PROBLEM DESCRIPTION: Copies of all lines containing the string "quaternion" are needed from the data below.

-------- INPUT FOR THIS TASK

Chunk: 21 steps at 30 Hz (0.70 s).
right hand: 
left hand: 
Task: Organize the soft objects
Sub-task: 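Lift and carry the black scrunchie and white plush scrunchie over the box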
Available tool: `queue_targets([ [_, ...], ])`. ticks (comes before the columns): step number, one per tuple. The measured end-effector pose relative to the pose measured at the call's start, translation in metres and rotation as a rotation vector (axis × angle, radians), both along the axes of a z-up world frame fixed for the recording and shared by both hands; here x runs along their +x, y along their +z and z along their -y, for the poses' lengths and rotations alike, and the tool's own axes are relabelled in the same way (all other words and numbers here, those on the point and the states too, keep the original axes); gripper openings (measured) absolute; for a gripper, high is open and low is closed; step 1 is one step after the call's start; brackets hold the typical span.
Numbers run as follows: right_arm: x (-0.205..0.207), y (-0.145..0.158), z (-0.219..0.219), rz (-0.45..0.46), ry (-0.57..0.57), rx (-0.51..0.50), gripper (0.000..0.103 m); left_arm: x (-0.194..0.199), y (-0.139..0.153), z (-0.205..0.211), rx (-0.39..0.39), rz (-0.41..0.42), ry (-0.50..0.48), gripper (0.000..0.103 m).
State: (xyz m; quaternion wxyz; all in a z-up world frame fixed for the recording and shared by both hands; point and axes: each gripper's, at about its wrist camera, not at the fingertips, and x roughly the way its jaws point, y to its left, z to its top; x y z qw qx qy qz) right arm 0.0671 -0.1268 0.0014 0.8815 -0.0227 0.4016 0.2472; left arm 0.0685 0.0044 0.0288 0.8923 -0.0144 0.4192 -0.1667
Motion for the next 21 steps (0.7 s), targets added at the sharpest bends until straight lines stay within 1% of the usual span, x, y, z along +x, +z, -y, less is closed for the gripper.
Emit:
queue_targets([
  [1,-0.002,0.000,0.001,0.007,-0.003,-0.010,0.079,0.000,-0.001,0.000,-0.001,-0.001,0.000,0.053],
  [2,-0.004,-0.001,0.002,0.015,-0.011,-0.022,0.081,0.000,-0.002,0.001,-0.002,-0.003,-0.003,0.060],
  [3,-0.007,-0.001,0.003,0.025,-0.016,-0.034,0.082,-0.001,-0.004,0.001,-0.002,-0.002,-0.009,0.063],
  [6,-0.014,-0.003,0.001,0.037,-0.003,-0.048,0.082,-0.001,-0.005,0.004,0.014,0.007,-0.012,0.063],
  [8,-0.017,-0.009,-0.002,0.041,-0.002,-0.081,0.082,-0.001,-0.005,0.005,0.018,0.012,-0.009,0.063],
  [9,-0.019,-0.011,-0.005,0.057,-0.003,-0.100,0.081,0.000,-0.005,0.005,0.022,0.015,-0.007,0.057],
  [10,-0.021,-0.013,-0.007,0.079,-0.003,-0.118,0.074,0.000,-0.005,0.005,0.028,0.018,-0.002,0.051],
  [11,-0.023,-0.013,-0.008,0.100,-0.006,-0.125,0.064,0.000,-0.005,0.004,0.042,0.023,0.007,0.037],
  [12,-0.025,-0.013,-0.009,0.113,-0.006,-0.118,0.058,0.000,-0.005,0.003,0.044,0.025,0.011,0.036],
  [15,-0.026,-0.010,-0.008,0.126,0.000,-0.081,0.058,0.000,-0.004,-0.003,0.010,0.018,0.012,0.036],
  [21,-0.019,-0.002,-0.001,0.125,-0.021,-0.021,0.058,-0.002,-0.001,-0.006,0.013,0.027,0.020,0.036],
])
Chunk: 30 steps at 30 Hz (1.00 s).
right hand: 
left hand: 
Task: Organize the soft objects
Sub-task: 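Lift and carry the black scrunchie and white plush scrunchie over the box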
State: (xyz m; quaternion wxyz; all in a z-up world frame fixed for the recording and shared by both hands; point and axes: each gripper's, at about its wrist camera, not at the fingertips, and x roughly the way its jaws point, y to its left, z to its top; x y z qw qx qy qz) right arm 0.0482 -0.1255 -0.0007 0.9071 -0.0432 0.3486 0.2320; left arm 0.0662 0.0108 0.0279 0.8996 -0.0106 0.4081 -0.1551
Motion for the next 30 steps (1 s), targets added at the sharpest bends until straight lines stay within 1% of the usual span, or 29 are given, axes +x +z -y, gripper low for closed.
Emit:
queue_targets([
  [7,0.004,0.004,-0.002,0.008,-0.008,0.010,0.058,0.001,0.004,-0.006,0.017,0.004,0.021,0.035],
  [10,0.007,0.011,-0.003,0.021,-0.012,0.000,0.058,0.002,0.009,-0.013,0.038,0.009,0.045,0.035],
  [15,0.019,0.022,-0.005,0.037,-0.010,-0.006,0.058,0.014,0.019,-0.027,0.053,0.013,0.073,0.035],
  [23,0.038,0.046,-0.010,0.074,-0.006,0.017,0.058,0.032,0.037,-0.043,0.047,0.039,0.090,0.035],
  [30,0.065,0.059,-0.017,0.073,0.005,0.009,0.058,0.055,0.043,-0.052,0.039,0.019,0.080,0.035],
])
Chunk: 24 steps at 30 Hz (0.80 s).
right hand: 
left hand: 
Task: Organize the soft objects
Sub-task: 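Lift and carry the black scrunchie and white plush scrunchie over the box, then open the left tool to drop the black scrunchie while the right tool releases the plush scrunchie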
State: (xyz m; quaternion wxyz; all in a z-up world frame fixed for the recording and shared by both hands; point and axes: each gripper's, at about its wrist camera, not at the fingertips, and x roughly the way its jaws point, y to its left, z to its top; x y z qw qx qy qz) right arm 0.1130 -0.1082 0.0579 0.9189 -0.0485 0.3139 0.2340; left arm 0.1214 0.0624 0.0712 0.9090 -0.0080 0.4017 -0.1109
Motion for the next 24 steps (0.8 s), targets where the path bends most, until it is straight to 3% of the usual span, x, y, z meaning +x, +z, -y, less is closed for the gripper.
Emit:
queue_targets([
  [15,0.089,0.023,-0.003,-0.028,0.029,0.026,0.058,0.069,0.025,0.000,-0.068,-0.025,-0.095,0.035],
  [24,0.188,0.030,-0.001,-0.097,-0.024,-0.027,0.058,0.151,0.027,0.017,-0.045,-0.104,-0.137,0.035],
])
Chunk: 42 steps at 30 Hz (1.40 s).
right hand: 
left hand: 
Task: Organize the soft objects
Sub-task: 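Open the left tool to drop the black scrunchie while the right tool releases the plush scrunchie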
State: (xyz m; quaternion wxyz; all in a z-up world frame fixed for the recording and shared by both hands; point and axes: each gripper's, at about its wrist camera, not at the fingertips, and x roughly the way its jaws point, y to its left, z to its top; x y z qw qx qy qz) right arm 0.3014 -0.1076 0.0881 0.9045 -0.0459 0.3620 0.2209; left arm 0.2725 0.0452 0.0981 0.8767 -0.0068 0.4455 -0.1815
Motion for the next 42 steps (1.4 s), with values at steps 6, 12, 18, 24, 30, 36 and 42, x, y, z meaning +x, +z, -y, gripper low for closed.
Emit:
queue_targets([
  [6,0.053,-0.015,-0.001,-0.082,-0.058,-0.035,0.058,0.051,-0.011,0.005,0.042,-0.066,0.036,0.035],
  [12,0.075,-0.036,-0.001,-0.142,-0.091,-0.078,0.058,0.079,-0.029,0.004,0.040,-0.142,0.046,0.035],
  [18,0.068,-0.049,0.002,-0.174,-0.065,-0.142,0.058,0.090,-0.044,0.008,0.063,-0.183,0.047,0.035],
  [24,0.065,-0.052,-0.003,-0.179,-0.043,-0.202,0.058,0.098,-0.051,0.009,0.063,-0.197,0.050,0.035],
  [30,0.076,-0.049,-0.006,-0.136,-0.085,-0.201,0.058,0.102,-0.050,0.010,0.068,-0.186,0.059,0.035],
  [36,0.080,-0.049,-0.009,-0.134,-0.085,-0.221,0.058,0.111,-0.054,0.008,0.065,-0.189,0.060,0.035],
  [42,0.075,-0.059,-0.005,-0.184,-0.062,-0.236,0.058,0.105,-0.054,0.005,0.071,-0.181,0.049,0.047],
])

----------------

SOLUTION TO THE PROBLEM:
State: (xyz m; quaternion wxyz; all in a z-up world frame fixed for the recording and shared by both hands; point and axes: each gripper's, at about its wrist camera, not at the fingertips, and x roughly the way its jaws point, y to its left, z to its top; x y z qw qx qy qz) right arm 0.0671 -0.1268 0.0014 0.8815 -0.0227 0.4016 0.2472; left arm 0.0685 0.0044 0.0288 0.8923 -0.0144 0.4192 -0.1667
State: (xyz m; quaternion wxyz; all in a z-up world frame fixed for the recording and shared by both hands; point and axes: each gripper's, at about its wrist camera, not at the fingertips, and x roughly the way its jaws point, y to its left, z to its top; x y z qw qx qy qz) right arm 0.0482 -0.1255 -0.0007 0.9071 -0.0432 0.3486 0.2320; left arm 0.0662 0.0108 0.0279 0.8996 -0.0106 0.4081 -0.1551
State: (xyz m; quaternion wxyz; all in a z-up world frame fixed for the recording and shared by both hands; point and axes: each gripper's, at about its wrist camera, not at the fingertips, and x roughly the way its jaws point, y to its left, z to its top; x y z qw qx qy qz) right arm 0.1130 -0.1082 0.0579 0.9189 -0.0485 0.3139 0.2340; left arm 0.1214 0.0624 0.0712 0.9090 -0.0080 0.4017 -0.1109
State: (xyz m; quaternion wxyz; all in a z-up world frame fixed for the recording and shared by both hands; point and axes: each gripper's, at about its wrist camera, not at the fingertips, and x roughly the way its jaws point, y to its left, z to its top; x y z qw qx qy qz) right arm 0.3014 -0.1076 0.0881 0.9045 -0.0459 0.3620 0.2209; left arm 0.2725 0.0452 0.0981 0.8767 -0.0068 0.4455 -0.1815

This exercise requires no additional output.